Гордый своим призванием, ревнивый к успехам любимого дела, он строго остановит ученика, проявившего зависть к успехам других:
– Не говорите, что там, за тем забором, растут прекрасные деревья, на которых поспевают чудные плоды, украшенные и взлелеянные формулами математики – этой истинно научной дисциплины… Да, наука наших соседей – морфологов и физиологов, изучающих по-своему человеческий глаз, – прекрасна и плодотворна, но пусть она не кажется вам беспредельной в сравнении с вашей наукой – окулиста-врача. Не думайте, что, перескочив через забор, вы что-нибудь вырастите там. Наши соседи прошли иную школу и свое дело знают хорошо, зато они не умеют делать что-нибудь другое. Извлекая квадратные корни, которые так очаровали вас, они не способны извлечь у слепого катаракту. Вам кажется, что наша специальность узка, и вы ищете простора для научной работы. Но есть ли более великая и почетная задача, чем возвращение зрения слепым?
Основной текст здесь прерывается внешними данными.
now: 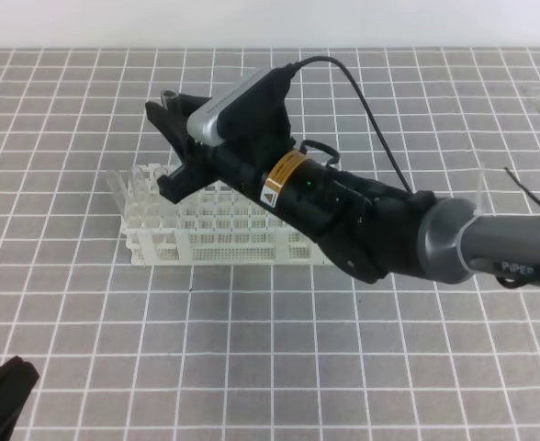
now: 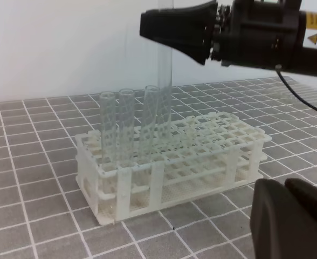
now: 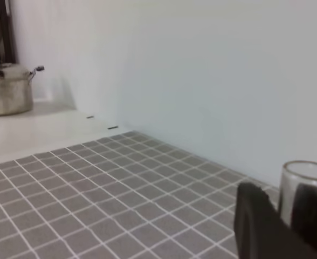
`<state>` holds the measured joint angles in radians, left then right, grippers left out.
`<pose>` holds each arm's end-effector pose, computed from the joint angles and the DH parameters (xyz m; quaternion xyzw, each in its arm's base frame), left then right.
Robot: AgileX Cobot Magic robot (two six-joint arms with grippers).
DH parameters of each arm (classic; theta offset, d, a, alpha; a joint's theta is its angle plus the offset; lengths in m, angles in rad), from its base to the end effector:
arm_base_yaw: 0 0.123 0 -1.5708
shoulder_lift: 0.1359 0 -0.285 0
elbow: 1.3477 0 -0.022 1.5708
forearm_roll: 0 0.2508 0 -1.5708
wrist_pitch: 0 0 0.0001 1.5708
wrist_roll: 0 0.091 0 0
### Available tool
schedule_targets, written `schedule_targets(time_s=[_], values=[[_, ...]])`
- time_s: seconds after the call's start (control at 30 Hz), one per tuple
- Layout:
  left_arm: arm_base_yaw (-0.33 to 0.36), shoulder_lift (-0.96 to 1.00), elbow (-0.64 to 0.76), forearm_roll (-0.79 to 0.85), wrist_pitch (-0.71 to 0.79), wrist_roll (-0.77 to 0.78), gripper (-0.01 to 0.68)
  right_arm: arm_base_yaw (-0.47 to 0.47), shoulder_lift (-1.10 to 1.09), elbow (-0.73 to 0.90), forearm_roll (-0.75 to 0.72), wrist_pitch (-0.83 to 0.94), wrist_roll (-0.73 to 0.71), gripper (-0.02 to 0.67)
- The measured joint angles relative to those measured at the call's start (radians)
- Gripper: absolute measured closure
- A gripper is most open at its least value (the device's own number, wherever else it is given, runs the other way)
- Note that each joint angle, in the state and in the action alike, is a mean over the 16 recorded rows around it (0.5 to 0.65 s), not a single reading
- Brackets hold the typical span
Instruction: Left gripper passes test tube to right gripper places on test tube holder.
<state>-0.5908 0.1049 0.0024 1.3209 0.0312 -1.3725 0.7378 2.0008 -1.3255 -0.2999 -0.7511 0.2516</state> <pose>0.0558 -0.0340 0.2054 0.1807 0.6937 -0.2098 0.6649 0.3295 0.3243 0.2551 -0.2981 0.5854 0.3427 0.6716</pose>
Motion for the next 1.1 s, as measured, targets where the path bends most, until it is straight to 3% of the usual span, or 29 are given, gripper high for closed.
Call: schedule_targets(time_s=[1.1], values=[[0.000,0.002,0.002,-0.001,0.002,0.001,0.673,0.000,0.100,-0.012,0.029,-0.108,0.025,0.554]])
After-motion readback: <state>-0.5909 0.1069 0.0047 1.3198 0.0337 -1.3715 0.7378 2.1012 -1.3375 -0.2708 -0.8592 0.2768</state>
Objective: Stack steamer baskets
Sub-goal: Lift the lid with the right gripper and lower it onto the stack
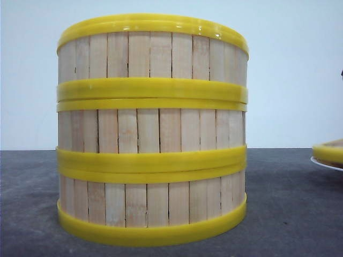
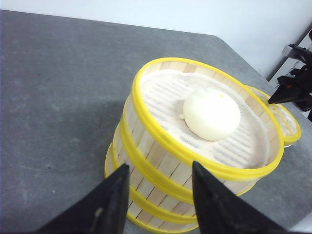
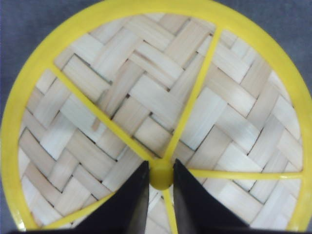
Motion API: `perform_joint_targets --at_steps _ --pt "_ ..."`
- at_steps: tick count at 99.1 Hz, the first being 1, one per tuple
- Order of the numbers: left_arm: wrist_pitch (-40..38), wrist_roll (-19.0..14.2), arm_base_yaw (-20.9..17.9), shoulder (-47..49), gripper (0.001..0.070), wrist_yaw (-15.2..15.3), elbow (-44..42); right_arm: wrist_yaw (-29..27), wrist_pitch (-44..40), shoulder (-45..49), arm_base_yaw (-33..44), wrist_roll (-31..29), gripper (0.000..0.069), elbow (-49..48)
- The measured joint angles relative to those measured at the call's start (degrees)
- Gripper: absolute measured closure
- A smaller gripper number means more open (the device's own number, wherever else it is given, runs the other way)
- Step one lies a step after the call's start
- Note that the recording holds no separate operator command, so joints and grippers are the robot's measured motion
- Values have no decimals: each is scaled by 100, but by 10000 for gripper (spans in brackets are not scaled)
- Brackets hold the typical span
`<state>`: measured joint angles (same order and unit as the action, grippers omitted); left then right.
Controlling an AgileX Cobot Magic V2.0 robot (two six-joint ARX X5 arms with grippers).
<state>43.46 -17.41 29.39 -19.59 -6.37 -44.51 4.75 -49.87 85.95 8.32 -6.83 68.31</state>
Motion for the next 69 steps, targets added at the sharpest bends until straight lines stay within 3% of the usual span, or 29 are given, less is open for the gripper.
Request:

Какая ограниченность – считать офтальмологию лишенной перспектив! Не видеть в ней безбрежных просторов! Он всегда говорил ученикам:
– Не читайте по офтальмологии ничего другого, кроме учебников, зато по прочим разделам науки не упускайте случая все разузнать, наши интересы представлены всюду… Удивительно, до чего люди близоруки: говорить о широчайшей области знания, что она ограничена, узка! Я никогда не имел основания сетовать на то, что выбрал неудачную специальность…
Так говорил и писал восхищенный окулист, глубоко уверенный, что не грешит против истины. Увлеченный трудом, питающим его творческую мысль, он не замечал, что круг его профессии узок, как не заметил, что вышел за ее пределы. Уже в своей диссертации на соискание степени доктора медицинских наук он, исследуя влияние на глазной аппарат сывороток, связанных с образованием иммунитета, позволяет себе обобщения, выходящие за рамки офтальмологии. Открытие методики круглого стебля не вмещалось в круг интересов окулиста. Метод, призванный улучшить пластику тканей, окружающих глаз, стал достоянием всей хирургии. Трудно себе представить операцию, связанную с нарушением кожных покровов, с восстановлением конечностей или части лица, проведенную без помощи круглого стебля…
То, что Филатов на этот раз задумал, уже к деятельности окулиста отношения не имело и оставляло офтальмологию далеко позади…
На новых путях
В холодный мартовский день 1937 года в кабинете глазной клиники в Одессе между профессором и известным клиницистом по кожным болезням происходил любопытный разговор.